Statistics - contrast options in models
Statistics: Contrasts and deviation coding
Resources used:
- Coding schemes for categorical variables in regression
- Contrast coding
- Understanding Sum Contrasts for Regression Models: A Demonstration
- R LIBRARY CONTRAST CODING SYSTEMS FOR CATEGORICAL VARIABLES
- Core Guide: Dummy and Effect Coding in the Analysis of Factorial Designs
General notes, but I’m still trying to figure out what this all means…
Contrast definition: Linear combination of variables that allows comparison of different treatments. Alternate coding methods besides the default allows researchers to ask specific questions about the relationship between variables.
“dummy coding”/treatment (default): This compares each level of a categorical variable to a reference level. By default, the reference level is the first level of the categorical variable in alphabetical order.
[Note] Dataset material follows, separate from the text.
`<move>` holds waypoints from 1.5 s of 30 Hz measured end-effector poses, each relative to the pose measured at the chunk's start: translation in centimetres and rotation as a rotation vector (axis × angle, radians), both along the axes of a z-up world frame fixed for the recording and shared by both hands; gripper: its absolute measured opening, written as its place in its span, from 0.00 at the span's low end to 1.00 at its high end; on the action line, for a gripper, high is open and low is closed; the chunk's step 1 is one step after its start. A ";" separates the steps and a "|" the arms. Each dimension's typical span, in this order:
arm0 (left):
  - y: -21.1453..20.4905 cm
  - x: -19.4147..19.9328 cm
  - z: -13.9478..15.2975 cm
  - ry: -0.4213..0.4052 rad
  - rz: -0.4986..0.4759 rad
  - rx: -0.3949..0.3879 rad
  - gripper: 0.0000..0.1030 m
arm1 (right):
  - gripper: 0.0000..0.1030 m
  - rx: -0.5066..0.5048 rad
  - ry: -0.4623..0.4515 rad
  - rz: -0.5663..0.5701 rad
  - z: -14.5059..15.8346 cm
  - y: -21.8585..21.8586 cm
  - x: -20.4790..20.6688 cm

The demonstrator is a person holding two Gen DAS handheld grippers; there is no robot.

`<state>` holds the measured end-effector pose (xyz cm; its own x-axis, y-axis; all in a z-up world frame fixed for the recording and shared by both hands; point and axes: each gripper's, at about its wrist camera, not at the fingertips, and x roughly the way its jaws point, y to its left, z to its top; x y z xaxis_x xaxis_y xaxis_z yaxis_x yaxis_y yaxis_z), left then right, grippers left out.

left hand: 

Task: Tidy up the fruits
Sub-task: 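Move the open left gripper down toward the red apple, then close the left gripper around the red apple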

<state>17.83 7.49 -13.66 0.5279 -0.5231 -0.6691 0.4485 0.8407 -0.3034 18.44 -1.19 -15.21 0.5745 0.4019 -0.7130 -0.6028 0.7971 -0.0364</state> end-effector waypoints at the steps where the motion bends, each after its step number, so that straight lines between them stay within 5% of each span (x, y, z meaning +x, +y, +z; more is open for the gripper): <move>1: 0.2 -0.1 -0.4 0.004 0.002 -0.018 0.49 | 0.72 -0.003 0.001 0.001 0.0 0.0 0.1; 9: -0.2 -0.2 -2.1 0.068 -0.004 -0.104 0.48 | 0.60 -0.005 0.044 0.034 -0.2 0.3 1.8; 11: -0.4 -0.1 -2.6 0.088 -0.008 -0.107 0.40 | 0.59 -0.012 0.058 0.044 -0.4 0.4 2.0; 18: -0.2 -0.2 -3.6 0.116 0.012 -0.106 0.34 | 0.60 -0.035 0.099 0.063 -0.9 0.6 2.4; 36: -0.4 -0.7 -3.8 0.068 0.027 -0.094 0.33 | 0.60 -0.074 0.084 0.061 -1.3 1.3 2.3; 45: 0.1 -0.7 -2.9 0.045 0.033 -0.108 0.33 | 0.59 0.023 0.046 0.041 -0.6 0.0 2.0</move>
Effect/Deviation/Sum coding: This compares the mean of a dependent variable for a given level to the overall mean of the dependent variables. Essentially comparing the mean in a given level of variable (i.e. treatment) to the unweighted mean in all levels of the variable (treatment). This has been suggested to be best for factorial designs. See Core Guide link above for this citation and paper reference.
Helmert coding: This compares each level of a categorical variable to the mean of subsequent levels of the variable.
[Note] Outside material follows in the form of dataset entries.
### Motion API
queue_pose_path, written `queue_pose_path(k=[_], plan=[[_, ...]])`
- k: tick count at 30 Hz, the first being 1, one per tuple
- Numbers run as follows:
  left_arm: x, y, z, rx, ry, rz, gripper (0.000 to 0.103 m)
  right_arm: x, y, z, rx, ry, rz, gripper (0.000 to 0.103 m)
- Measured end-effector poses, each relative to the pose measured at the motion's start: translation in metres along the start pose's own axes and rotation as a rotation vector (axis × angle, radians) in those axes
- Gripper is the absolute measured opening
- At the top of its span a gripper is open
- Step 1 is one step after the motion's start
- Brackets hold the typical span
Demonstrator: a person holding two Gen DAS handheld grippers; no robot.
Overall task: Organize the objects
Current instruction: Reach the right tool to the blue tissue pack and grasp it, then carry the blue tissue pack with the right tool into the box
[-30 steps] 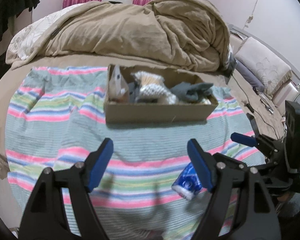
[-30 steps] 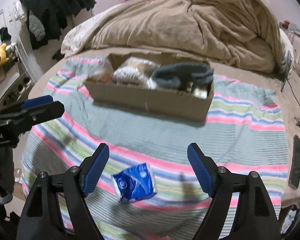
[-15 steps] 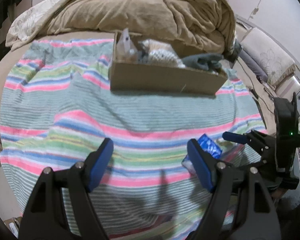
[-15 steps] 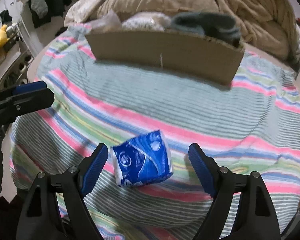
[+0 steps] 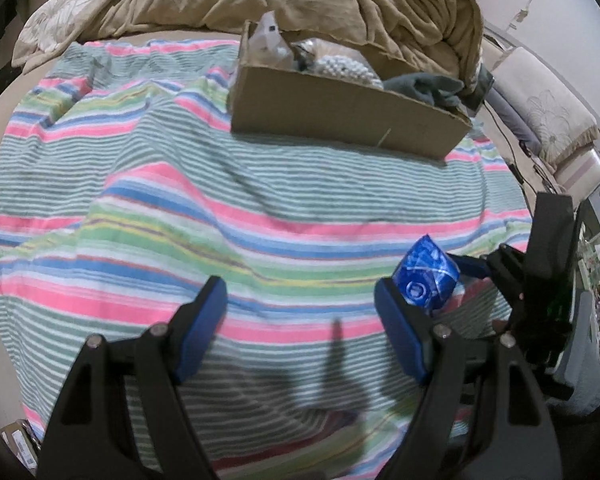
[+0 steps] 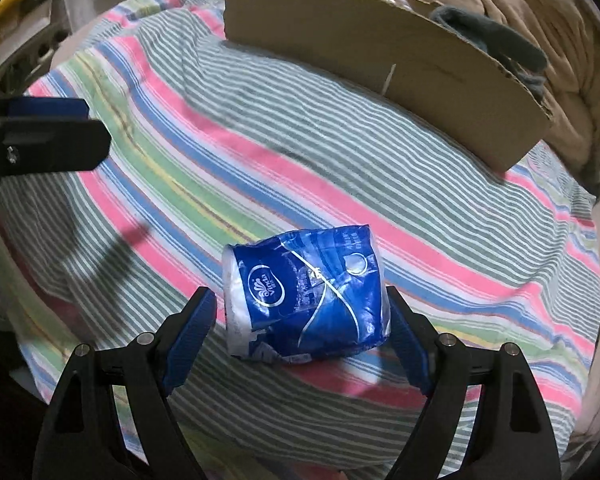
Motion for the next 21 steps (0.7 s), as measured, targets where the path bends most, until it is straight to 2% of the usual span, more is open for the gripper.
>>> queue_pose_path(k=[3,5,8,13,21], plan=[[0.001,0.0,0.0,0.001,0.0,0.0,0.078,-0.001,0.001,0.001,0.006,-0.002,-0.009,0.084],[0.0,0.0,0.0,0.002,0.0,-0.001,0.078,-0.005,0.001,0.002,0.006,-0.005,-0.023,0.078],[0.0,0.0,0.0,0.001,0.001,-0.003,0.078,-0.01,0.001,0.007,-0.003,-0.057,-0.063,0.076],[0.0,-0.002,0.002,-0.003,-0.007,-0.004,0.078,-0.017,-0.002,0.019,-0.028,-0.136,-0.114,0.074],[-0.001,-0.012,0.008,-0.026,-0.026,-0.011,0.078,-0.03,-0.014,0.047,-0.093,-0.173,-0.142,0.074]])
Point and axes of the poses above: each gripper's, at about its wrist camera, not at the fingertips, and z roughly against the way its jaws point, x to its left, y to its underside, the point moved 9 cm from there along -z, roughly the way its jaws point, and after that the axes turned 13 degrees about x, right-handed, at the moved point
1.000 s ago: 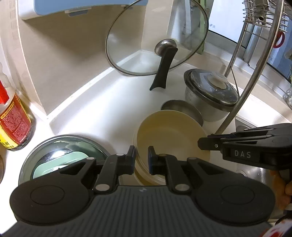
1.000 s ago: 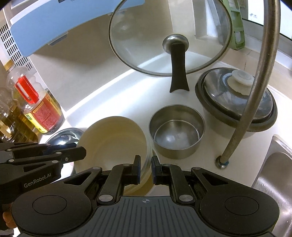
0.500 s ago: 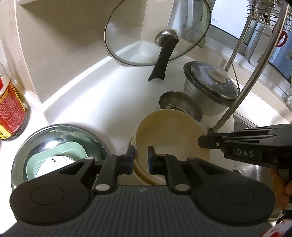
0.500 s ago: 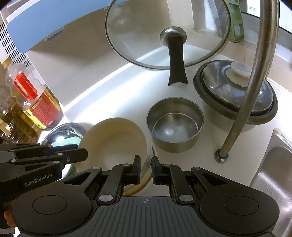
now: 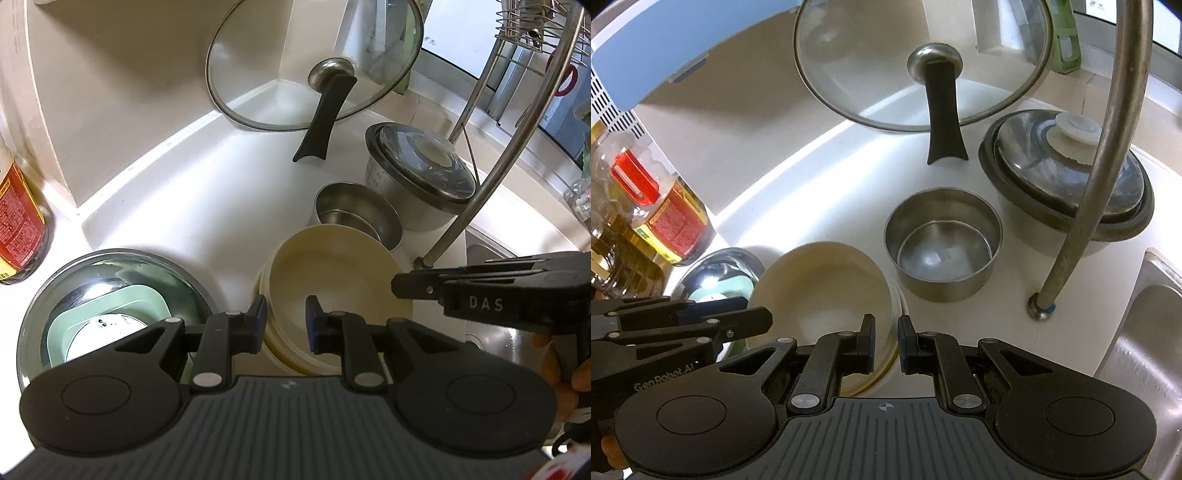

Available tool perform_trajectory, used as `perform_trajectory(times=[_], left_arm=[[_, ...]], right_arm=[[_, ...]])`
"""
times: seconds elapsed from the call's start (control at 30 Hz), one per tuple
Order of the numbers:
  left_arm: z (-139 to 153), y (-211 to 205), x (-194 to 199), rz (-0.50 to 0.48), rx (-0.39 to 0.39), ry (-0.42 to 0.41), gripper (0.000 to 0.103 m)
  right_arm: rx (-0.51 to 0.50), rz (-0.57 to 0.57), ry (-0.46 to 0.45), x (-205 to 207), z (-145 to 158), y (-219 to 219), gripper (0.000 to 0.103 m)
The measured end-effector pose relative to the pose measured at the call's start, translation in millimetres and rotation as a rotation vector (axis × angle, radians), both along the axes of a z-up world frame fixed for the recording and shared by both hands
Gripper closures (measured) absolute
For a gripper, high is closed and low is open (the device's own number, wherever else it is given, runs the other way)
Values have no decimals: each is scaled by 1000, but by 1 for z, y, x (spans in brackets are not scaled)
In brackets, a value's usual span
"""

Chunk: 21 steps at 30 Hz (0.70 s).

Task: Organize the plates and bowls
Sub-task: 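Lift the cream bowl with both grippers and carry it over the basin, then lower the cream bowl into the basin and open both grippers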

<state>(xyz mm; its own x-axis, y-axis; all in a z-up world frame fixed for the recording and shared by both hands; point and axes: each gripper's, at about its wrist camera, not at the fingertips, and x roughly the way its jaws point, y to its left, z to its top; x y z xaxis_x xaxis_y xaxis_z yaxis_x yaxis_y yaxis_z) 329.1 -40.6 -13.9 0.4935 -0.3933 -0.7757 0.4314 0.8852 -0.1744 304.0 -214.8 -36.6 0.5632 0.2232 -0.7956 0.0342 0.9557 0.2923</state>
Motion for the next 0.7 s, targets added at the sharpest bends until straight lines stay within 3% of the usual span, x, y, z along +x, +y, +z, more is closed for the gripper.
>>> perform_trajectory(times=[0.37, 0.53, 0.7], left_arm=[[5, 1, -4, -1, 10, -18, 81], [6, 1, -5, 0, 14, -22, 81], [7, 1, -7, 4, 19, -29, 81]], right_arm=[[-1, 10, -15, -3, 3, 2, 86], [-5, 12, -35, -5, 7, 4, 68], [-5, 14, -51, -6, 10, 5, 66]])
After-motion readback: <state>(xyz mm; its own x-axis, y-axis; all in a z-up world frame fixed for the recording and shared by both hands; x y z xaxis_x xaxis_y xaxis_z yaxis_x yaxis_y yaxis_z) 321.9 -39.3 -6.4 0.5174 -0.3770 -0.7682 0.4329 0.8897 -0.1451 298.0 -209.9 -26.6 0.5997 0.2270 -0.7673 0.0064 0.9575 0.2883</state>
In my experiment (stresss period for an example), factors are:
- Temperature: ambient vs high
- CO2: ambient vs high
- Timepoint: Week 1, Week 2, Week 4, Week 6, Week 8
Treatment coding (Default) will compare the mean of the high temperature to the ambient temperature b/c ambient is set as the reference level based on alphabetical order.
Sum coding (deviant) will compare the high temperature to the mean of the all of the dependent (ambient and high).
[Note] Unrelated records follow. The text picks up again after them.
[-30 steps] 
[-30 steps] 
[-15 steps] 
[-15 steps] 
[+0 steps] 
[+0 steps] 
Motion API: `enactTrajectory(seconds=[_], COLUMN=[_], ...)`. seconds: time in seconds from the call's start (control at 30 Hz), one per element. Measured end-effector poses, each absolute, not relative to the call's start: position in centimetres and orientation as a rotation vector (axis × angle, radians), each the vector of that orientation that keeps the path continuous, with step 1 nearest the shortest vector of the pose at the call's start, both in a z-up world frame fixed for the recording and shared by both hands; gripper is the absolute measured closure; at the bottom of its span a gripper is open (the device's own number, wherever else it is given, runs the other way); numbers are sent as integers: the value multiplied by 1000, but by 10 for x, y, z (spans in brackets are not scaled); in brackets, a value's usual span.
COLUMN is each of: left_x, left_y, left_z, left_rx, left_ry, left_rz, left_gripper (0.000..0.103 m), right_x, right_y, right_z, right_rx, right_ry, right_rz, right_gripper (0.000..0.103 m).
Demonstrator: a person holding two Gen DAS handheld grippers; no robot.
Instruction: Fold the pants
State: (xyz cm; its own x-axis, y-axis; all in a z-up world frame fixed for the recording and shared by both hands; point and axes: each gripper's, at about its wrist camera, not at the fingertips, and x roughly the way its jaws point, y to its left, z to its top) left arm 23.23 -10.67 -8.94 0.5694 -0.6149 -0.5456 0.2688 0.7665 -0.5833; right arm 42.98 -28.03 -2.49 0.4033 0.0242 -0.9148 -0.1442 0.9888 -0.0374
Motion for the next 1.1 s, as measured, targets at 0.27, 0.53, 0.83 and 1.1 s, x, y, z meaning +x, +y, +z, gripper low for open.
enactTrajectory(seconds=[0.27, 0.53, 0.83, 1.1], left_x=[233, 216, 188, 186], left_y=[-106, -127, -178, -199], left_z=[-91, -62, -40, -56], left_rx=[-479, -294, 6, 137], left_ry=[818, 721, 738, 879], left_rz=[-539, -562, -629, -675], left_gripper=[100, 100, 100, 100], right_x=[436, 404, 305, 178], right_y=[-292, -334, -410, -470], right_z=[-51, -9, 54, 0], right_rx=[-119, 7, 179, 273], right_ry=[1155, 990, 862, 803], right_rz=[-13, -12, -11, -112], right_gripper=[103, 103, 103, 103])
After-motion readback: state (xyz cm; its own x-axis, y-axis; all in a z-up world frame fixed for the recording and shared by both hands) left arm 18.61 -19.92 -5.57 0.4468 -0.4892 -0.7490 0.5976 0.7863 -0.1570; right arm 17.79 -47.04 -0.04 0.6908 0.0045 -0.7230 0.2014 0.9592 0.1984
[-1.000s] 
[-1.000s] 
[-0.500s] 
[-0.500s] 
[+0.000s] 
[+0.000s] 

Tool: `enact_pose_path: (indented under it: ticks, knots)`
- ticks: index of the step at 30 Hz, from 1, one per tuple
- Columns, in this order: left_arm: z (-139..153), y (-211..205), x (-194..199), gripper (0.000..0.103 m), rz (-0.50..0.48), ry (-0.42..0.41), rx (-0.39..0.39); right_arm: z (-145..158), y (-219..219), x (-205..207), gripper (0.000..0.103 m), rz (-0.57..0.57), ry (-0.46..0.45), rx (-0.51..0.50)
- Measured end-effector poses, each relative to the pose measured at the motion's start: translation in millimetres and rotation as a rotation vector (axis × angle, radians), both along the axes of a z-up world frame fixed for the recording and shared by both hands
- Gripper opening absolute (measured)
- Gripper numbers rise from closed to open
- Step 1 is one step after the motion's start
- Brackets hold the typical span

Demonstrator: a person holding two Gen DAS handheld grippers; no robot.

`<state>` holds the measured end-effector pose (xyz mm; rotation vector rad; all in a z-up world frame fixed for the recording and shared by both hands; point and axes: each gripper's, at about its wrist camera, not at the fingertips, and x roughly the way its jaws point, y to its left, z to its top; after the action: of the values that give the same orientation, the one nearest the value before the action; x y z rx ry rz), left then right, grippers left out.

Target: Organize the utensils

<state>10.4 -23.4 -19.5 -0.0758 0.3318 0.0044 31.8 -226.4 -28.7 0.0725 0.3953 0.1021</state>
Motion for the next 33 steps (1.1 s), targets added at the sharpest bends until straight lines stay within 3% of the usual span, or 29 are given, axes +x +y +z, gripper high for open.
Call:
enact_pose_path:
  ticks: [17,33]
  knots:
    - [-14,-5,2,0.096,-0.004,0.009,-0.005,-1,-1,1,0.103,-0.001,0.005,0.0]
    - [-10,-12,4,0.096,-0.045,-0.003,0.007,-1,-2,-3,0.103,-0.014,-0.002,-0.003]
Helpful summary from Core guide link above:
This is a brief introduction to dummy and effect coding in regression analysis, with an emphasis in factorial experiments. In factorial designs, where the researcher-controlled factors exist, effect coding is preferred due to the property of orthogonality that comes with more reasonable estimates of both the main and interaction effects and the convenience for interpretation. Outside the scope of factorial design, especially where the factors are not experimentally manipulated or sample size are extremely unbalanced, dummy coding is still the generally more preferred method.
Example code
Linear mixed models that I ran. The default for lmer and lmes are dummy coding.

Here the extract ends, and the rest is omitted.